Of course, a key factor for any hybrid is its efficiency, and on that score, the Panamera compares reasonably well to its rivals. The official fuel economy figure of 113mpg is considerably better than the 65.7mpg returned by the Mercedes S300h, although the BMW 740e claims up to 141mpg. However, as with all plug-in hybrids, the level of efficiency you get will depend entirely on how you use your car, and whatever happens, your real-world fuel economy will be substantially less than the lab-tested official figures suggest.
Should I get one?
The Panamera 4 E-Hybrid is a car that suits particular circumstances. If you’re a short-hop commuter that can get to work and back on the car’s electric-only range, allowing you to fully cash in on the fiscal benefits of the plug-in hybrid drivetrain, but you still want a car that can thrill you come the weekend, the big Porsche will suit you down to the ground.

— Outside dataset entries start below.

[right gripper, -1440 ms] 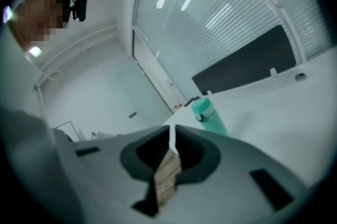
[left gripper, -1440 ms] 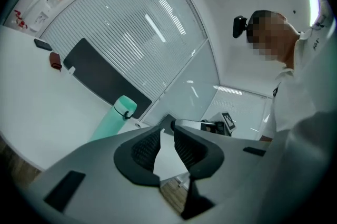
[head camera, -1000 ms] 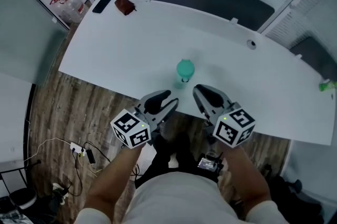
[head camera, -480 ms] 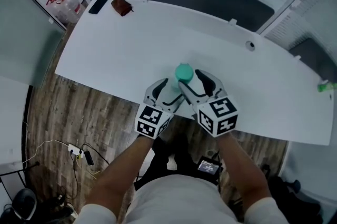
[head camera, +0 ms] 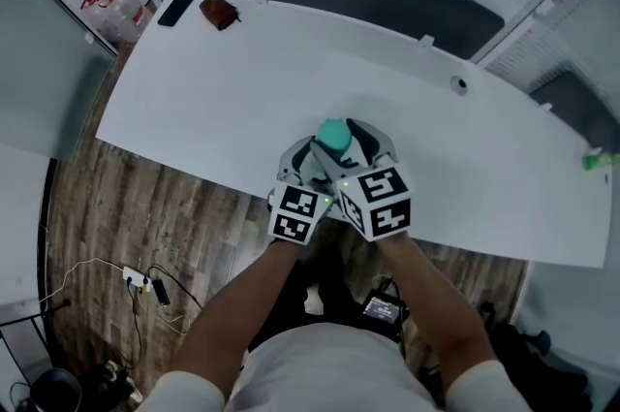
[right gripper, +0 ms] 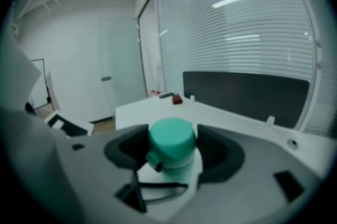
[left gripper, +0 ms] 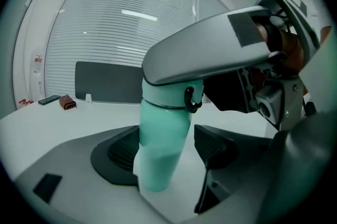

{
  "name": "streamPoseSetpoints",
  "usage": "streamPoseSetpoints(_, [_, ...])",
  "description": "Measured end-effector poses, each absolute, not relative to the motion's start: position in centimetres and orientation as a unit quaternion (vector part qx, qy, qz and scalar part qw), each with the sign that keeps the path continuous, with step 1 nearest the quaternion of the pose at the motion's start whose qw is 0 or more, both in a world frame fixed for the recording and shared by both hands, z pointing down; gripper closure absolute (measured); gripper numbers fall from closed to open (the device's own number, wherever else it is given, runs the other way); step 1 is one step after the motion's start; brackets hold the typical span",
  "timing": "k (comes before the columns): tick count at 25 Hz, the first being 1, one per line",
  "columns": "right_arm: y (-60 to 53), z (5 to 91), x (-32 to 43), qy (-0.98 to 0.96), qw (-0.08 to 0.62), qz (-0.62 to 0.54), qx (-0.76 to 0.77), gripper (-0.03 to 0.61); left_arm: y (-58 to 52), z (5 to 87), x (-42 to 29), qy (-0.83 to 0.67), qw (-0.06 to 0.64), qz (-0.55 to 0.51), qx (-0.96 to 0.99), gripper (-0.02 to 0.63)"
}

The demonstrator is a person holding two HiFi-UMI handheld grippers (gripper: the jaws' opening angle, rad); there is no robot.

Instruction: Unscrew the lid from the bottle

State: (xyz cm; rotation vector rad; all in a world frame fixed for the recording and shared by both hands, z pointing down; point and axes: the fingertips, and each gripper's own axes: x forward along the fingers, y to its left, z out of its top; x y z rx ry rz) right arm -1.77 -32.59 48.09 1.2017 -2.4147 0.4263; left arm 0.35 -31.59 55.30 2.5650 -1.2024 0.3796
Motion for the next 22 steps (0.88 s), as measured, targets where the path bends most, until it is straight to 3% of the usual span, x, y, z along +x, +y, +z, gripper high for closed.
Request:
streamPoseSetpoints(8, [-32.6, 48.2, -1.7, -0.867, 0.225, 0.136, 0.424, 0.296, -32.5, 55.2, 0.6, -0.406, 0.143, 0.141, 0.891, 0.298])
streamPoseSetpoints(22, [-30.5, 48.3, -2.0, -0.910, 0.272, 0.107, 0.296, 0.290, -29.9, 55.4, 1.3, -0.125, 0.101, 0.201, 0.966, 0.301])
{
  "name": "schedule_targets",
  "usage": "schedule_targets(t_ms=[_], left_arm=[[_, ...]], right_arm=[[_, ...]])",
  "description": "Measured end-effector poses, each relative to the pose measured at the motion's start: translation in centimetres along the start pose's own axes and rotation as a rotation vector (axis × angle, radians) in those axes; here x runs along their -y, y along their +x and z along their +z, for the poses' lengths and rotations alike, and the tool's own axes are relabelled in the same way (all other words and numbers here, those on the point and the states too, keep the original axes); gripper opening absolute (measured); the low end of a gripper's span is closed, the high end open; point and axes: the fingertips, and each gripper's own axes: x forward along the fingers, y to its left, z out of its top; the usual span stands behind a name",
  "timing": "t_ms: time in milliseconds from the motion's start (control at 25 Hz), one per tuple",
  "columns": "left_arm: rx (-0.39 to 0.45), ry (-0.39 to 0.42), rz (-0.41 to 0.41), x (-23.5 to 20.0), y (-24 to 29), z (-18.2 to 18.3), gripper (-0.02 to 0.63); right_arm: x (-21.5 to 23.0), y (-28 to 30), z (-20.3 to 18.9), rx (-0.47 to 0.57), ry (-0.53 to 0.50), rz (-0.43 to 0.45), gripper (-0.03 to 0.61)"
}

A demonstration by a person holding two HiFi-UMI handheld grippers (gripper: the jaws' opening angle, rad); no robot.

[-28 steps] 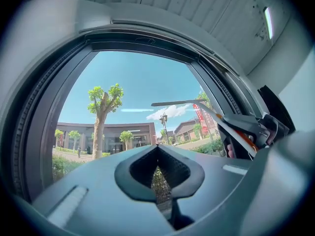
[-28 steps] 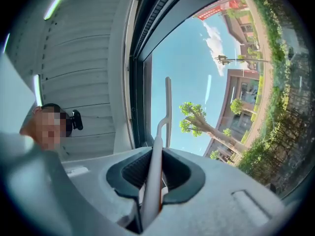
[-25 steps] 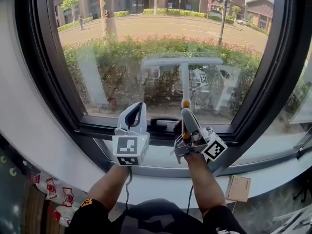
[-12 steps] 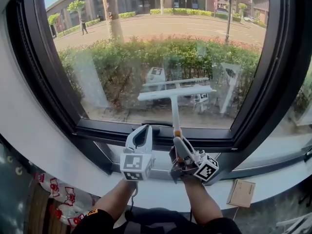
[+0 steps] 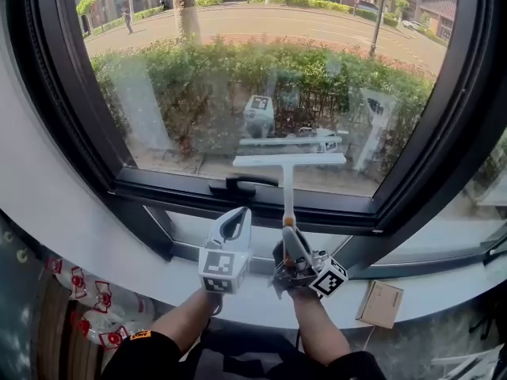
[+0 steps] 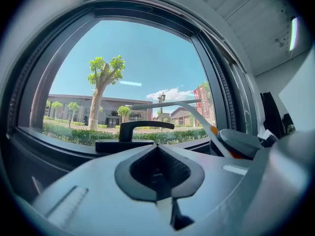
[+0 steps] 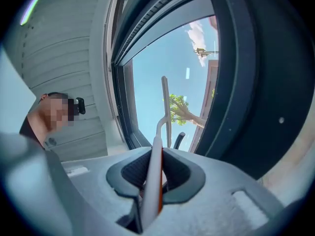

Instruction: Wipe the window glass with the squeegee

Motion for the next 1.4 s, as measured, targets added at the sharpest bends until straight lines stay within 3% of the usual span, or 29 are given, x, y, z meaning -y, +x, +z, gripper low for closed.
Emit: schedule_targets(t_ms=[560, 800, 1000, 1120, 1400], left_arm=[[-0.049, -0.007, -0.059, -1.8, -5.9, -2.6, 0.018], [-0.057, -0.098, -0.059, -4.1, -8.5, -3.3, 0.018], [-0.024, -0.150, -0.056, -5.1, -9.9, -2.2, 0.018], [0.011, -0.125, -0.059, -4.9, -9.9, -0.7, 0.018], [0.130, 0.041, -0.055, -2.2, -6.2, 6.1, 0.018]], right_arm=[[0.1, -1.0, -1.1, 0.076, 0.060, -0.067, 0.051], [-0.5, -0.7, -0.9, 0.112, 0.086, -0.133, 0.051], [-3.5, -0.6, 1.1, 0.142, 0.053, -0.123, 0.049], [-5.7, -0.2, 3.4, 0.148, 0.007, -0.090, 0.049], [-8.4, 0.8, 10.0, 0.145, -0.063, 0.004, 0.049]])
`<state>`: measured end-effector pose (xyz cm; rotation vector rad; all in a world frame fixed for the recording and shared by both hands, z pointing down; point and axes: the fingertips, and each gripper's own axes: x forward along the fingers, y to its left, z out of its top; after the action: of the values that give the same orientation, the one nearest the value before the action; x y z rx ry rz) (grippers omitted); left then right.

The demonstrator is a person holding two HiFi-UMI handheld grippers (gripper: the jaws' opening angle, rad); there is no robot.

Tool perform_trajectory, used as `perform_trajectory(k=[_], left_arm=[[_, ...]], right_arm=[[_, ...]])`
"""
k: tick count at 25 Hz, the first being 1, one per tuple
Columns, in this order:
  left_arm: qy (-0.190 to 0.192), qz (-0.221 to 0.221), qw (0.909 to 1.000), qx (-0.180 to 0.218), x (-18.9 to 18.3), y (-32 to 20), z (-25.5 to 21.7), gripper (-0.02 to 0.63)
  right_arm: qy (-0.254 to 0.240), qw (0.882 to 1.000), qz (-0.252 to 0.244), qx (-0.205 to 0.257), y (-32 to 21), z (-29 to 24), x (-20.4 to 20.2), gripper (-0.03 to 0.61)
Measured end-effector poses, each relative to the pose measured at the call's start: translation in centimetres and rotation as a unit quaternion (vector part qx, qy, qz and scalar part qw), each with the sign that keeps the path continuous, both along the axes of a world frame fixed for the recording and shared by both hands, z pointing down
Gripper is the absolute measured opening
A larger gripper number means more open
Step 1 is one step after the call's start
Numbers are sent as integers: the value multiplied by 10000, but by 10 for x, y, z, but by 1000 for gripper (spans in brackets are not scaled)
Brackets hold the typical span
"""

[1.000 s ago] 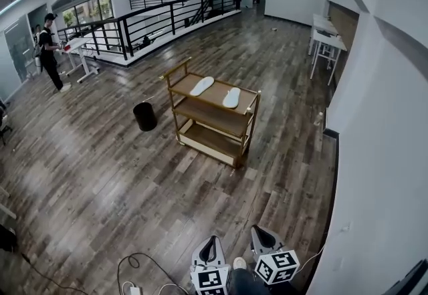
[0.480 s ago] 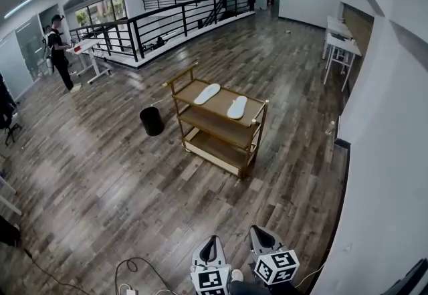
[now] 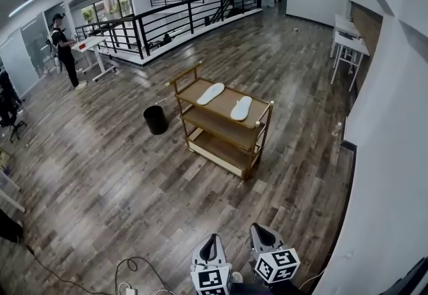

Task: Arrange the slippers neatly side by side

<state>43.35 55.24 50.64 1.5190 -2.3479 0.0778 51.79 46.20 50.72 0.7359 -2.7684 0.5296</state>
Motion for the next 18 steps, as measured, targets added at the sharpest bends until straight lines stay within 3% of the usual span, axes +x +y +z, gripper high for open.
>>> perform_trajectory(k=[11, 18], left_arm=[[-23, 164, 9998, 97, -36, -46, 3, 0], [50, 79, 9999, 76, -88, -75, 0, 0]], right_arm=[[51, 10000, 9, 5, -40, 5, -39, -2], [46, 9999, 29, 111, -72, -1, -88, -2]])
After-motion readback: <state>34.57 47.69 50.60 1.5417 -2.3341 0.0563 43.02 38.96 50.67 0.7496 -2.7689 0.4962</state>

True, there are more comfortable plug-in hybrids from other manufacturers, but they can’t offer the same level of driver engagement. It’s the E-Hybrid’s breadth of talents that make it stand out.
More refined and comfortable, but lacking the Porsche dynamic punch. BMW 740e
Crammed with tech and very luxurious, and also boasts impressive fuel economy.Aston Martin Rapide S
Beautiful looks and a wonderful V12 engine, but lacks space and refinement.